I might give it a marginally higher price because I know that I'm going to get some of the future inflation, you know, allayed by getting some staking of the token rewards.
if they instead said, no, no, no, no, no, we're not going to give, we're not going to give inflation resistance,
or we're not going to allow you to stake your lock tokens, or not going to allow you to give liquidity in your locked tokens,
then I would just price the investment lower, all things equal, right?
So, like, it's a very easy solve for VCs of you just change your pricing, right?
Because you have an expectation of how many tokens you're going to get over time.
It feels to me like it's just better for the market on the whole for there not to be staking of locked token.
or at least that if you stake lock tokens, you don't, you can't unlock the rewards.
Right.
They stay locked or they stay vested on the same schedule.
Yeah, I think that would be better.
That just seems better for me.
Yes, Tarun, you're right.
It causes marginally more engineering effort for the teams.
But it's just such a minor.
I mean, there's so much other stuff that this is not the hardest thing they're doing.
I don't disagree.
I do think a lot of people, this is the part of their code base they don't want to innovate on.
You know how like, you know, when you start a company, if you ever read any of these like old school startup people's advice, you know, like Paul Graham, whatever.
Those types of people will always have something that's like the number one thing you should never do in a startup is innovate on corporate structure.
You only get two chances to do an innovation and you don't want to wait just one of them on like your legal docs.
And like I feel like a lot of teams treat this reward stuff as that.
Which is ironic given like opening eye been one of the most successful.
Actually, Google as well.
They had this crazy IPO.
This is pre-pandemic stuff, right?
I don't think this advice is like what people would say now.

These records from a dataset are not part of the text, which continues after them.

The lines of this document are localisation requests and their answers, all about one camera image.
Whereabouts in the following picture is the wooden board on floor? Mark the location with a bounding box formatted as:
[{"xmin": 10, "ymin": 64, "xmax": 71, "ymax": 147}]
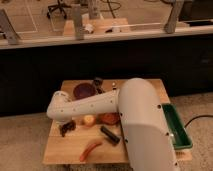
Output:
[{"xmin": 63, "ymin": 18, "xmax": 131, "ymax": 36}]

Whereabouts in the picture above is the green plastic tray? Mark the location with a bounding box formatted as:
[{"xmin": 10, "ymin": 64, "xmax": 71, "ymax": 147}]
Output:
[{"xmin": 162, "ymin": 103, "xmax": 193, "ymax": 150}]

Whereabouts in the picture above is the black handled utensil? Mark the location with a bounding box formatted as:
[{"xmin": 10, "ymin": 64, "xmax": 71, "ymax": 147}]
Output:
[{"xmin": 93, "ymin": 77, "xmax": 104, "ymax": 94}]

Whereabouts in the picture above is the wooden table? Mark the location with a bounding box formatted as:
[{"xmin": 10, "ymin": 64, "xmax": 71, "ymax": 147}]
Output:
[{"xmin": 44, "ymin": 79, "xmax": 191, "ymax": 165}]

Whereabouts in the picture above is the orange-red bowl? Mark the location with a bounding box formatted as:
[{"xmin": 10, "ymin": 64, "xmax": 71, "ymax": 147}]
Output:
[{"xmin": 100, "ymin": 113, "xmax": 120, "ymax": 125}]

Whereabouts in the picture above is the black rectangular block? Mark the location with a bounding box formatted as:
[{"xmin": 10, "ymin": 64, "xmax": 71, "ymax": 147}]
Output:
[{"xmin": 100, "ymin": 126, "xmax": 120, "ymax": 144}]

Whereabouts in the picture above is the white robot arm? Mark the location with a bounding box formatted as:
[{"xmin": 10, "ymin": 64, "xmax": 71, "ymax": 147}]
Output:
[{"xmin": 47, "ymin": 78, "xmax": 180, "ymax": 171}]

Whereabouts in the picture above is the black cable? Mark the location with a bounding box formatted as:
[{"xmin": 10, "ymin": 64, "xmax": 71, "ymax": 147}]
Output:
[{"xmin": 184, "ymin": 114, "xmax": 213, "ymax": 130}]

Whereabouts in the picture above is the dark grape bunch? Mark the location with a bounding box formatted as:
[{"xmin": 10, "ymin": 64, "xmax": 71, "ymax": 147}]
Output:
[{"xmin": 59, "ymin": 120, "xmax": 76, "ymax": 137}]

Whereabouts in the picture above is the black office chair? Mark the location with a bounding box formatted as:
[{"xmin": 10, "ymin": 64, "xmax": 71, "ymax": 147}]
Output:
[{"xmin": 46, "ymin": 0, "xmax": 70, "ymax": 19}]

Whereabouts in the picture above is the purple bowl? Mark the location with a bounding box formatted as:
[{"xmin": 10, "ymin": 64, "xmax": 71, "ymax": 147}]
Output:
[{"xmin": 73, "ymin": 83, "xmax": 96, "ymax": 100}]

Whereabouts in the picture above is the yellow round fruit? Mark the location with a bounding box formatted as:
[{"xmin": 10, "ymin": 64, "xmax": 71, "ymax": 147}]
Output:
[{"xmin": 83, "ymin": 115, "xmax": 96, "ymax": 127}]

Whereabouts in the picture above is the metal spoon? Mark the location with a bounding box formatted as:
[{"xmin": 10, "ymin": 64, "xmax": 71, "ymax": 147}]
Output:
[{"xmin": 112, "ymin": 82, "xmax": 117, "ymax": 90}]

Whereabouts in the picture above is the orange carrot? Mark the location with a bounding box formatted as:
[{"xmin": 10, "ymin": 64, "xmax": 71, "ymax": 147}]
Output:
[{"xmin": 79, "ymin": 141, "xmax": 102, "ymax": 162}]

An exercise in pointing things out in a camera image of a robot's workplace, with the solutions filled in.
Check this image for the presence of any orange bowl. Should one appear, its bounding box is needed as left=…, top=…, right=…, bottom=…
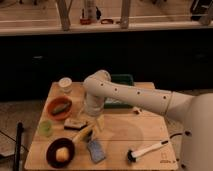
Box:
left=46, top=96, right=72, bottom=121

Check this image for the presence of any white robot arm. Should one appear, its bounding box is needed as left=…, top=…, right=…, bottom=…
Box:
left=83, top=70, right=213, bottom=171

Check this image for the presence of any wooden table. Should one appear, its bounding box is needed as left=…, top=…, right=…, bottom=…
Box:
left=24, top=81, right=179, bottom=171

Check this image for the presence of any small green cup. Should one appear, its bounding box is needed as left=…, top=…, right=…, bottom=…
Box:
left=38, top=120, right=53, bottom=137

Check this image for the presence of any yellow banana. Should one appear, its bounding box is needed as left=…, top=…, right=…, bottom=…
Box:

Well, yeah, I think if the next team that comes along that is doing a proof of stake network says,
hey, we've decided that we're not going to do staking of lock tokens.
I think in general, VCs are indifferent.
So in case that I feel like many times I see entrepreneurs really think that they have to do this.

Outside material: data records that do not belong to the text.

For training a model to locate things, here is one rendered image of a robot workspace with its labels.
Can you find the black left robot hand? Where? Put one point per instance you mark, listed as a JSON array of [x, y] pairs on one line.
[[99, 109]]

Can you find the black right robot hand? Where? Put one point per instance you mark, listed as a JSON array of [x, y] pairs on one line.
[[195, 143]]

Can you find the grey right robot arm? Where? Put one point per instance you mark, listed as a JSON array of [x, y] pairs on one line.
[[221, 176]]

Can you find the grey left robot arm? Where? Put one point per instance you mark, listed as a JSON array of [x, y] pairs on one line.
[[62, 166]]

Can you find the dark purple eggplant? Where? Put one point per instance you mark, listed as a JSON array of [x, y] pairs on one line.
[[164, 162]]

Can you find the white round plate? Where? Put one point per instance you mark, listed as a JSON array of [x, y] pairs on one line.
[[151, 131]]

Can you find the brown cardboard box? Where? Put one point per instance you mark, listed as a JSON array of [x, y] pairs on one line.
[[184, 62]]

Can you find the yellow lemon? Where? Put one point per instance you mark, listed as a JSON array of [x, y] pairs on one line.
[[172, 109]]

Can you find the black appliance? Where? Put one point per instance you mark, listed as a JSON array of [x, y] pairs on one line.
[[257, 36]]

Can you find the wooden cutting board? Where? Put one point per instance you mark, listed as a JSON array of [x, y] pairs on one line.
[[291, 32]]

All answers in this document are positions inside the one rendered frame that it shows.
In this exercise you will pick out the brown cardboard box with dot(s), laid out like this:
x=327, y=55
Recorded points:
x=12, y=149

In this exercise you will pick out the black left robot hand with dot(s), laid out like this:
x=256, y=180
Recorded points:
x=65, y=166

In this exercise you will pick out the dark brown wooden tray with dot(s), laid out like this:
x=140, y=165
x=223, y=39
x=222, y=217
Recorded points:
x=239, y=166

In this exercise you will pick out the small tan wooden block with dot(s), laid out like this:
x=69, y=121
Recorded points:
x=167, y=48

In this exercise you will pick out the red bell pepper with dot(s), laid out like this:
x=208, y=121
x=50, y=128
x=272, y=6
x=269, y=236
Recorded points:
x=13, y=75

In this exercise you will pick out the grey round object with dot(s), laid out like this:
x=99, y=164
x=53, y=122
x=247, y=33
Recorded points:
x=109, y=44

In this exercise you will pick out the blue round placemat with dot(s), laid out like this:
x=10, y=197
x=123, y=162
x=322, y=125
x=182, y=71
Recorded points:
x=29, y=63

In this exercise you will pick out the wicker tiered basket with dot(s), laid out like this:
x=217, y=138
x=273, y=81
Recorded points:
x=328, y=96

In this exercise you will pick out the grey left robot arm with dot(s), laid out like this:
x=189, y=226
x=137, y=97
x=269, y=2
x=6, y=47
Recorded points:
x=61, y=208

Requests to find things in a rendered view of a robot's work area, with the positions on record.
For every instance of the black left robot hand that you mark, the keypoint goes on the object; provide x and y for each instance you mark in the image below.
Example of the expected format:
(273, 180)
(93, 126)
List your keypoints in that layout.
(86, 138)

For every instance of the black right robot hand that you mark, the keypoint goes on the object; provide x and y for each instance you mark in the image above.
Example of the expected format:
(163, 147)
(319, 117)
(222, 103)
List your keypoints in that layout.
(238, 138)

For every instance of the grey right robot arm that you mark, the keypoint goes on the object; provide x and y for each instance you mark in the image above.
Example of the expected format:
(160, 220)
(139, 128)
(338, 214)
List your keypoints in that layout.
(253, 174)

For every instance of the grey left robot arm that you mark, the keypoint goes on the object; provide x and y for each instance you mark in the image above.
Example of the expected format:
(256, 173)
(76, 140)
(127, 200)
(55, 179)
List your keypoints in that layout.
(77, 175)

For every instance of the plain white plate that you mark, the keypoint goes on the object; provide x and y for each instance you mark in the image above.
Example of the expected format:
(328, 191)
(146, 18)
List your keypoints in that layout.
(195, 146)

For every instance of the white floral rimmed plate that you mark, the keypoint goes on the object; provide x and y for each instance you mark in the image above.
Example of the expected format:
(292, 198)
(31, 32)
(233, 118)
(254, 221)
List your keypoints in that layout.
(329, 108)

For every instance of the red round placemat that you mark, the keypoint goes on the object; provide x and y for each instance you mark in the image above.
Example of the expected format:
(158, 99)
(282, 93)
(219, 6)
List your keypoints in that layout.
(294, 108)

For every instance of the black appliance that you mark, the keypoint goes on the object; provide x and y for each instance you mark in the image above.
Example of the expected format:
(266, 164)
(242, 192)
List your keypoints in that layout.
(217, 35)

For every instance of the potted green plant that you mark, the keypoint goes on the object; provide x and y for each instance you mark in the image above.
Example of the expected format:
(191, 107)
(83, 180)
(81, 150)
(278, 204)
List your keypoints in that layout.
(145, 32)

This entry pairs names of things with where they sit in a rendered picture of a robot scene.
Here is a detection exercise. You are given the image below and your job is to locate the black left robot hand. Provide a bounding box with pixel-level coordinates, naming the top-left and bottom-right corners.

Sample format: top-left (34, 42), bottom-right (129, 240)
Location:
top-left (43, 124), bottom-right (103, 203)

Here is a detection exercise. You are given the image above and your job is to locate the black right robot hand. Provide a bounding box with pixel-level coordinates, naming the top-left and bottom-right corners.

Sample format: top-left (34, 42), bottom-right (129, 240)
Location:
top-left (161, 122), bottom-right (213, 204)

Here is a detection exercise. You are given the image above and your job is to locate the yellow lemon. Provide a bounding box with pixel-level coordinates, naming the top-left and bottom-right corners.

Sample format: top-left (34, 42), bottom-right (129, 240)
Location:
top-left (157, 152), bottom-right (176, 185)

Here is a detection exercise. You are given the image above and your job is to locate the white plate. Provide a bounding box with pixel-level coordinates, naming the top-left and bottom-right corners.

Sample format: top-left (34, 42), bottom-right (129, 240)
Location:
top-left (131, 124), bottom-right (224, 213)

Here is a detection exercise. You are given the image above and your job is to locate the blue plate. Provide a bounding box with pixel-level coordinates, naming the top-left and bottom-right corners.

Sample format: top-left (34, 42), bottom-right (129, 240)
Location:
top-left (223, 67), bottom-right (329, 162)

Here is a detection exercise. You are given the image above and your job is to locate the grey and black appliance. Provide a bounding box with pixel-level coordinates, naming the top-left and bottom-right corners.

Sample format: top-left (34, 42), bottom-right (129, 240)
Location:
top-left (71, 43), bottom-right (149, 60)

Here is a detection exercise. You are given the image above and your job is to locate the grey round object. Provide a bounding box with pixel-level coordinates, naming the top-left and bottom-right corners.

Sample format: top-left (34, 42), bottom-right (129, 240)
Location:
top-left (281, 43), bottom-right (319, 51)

otherwise VCs are not going to find their investments to be particularly attractive.
And I just think this isn't true.
I think that I've never really cared one way or another.
It just affects the way that you think about pricing the deal.
But all things equal, it's just the same thing because the investors end up with X amount
of tokens at the end of three, four years.
And that's the way that we price a deal.
I will say the more, the higher inflation, I would bet,
And this is mainly kind of like anecdotal slash empirical, but not like I've done a full analysis on the existing deals.
But I would say that the initial inflation curve slope is highly correlated to the number of trading firms and not VC's investing.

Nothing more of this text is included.